▸ **Task requirements**:
This exercise needs all of the entries set down again, exactly as they read.

▸ **Collected data**:
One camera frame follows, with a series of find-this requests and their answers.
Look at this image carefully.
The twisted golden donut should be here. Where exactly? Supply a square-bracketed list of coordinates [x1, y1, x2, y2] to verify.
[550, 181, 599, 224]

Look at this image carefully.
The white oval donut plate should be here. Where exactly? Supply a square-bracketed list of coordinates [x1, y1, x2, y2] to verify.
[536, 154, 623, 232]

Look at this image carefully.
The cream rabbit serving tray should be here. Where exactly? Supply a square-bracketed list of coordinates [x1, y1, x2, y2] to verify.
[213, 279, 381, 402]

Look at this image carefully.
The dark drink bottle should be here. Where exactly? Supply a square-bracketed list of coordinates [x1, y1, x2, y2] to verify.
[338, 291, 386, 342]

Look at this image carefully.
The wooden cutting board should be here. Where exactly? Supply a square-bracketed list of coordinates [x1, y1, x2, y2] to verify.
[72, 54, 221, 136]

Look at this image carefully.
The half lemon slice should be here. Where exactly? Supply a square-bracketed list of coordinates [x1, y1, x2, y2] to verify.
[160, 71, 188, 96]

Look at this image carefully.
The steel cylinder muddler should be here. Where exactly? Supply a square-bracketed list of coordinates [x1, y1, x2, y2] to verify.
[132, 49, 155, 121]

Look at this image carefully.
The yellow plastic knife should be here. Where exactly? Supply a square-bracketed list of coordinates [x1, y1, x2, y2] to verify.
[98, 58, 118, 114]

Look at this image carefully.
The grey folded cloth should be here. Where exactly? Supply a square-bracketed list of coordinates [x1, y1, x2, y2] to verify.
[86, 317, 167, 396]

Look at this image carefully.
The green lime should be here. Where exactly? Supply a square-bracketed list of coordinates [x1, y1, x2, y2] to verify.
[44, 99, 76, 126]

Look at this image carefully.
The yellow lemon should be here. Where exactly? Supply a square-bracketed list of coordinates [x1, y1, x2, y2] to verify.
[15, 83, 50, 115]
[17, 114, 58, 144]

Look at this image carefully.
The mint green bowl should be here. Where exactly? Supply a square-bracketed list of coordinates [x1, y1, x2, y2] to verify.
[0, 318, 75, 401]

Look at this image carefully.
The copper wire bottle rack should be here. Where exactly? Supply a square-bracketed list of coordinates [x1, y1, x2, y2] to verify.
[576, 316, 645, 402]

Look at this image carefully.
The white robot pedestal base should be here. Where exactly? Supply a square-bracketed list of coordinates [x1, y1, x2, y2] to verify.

▸ **Response**:
One camera frame follows, with a series of find-this requests and their answers.
Look at this image carefully.
The twisted golden donut should be here. Where exactly? Supply a square-bracketed list of coordinates [x1, y1, x2, y2] to verify.
[550, 181, 599, 224]

Look at this image carefully.
The white oval donut plate should be here. Where exactly? Supply a square-bracketed list of coordinates [x1, y1, x2, y2] to verify.
[536, 154, 623, 232]

Look at this image carefully.
The cream rabbit serving tray should be here. Where exactly? Supply a square-bracketed list of coordinates [x1, y1, x2, y2] to verify.
[213, 279, 381, 402]

Look at this image carefully.
The dark drink bottle should be here. Where exactly? Supply a square-bracketed list of coordinates [x1, y1, x2, y2] to verify.
[338, 291, 386, 342]

Look at this image carefully.
The wooden cutting board should be here. Where exactly? Supply a square-bracketed list of coordinates [x1, y1, x2, y2] to verify.
[72, 54, 221, 136]

Look at this image carefully.
The half lemon slice should be here. Where exactly? Supply a square-bracketed list of coordinates [x1, y1, x2, y2] to verify.
[160, 71, 188, 96]

Look at this image carefully.
The steel cylinder muddler should be here. Where exactly? Supply a square-bracketed list of coordinates [x1, y1, x2, y2] to verify.
[132, 49, 155, 121]

Look at this image carefully.
The yellow plastic knife should be here. Where exactly? Supply a square-bracketed list of coordinates [x1, y1, x2, y2] to verify.
[98, 58, 118, 114]

Look at this image carefully.
The grey folded cloth should be here. Where exactly? Supply a square-bracketed list of coordinates [x1, y1, x2, y2] to verify.
[86, 317, 167, 396]

Look at this image carefully.
The green lime should be here. Where exactly? Supply a square-bracketed list of coordinates [x1, y1, x2, y2] to verify.
[44, 99, 76, 126]

Look at this image carefully.
The yellow lemon should be here. Where exactly? Supply a square-bracketed list of coordinates [x1, y1, x2, y2] to verify.
[15, 83, 50, 115]
[17, 114, 58, 144]

Look at this image carefully.
The mint green bowl should be here. Where exactly? Supply a square-bracketed list of coordinates [x1, y1, x2, y2] to verify.
[0, 318, 75, 401]

Look at this image carefully.
The copper wire bottle rack should be here. Where exactly? Supply a square-bracketed list of coordinates [x1, y1, x2, y2] to verify.
[576, 316, 645, 402]

Look at this image carefully.
The white robot pedestal base should be here. Where exactly? Supply a square-bracketed list of coordinates [x1, y1, x2, y2] to verify.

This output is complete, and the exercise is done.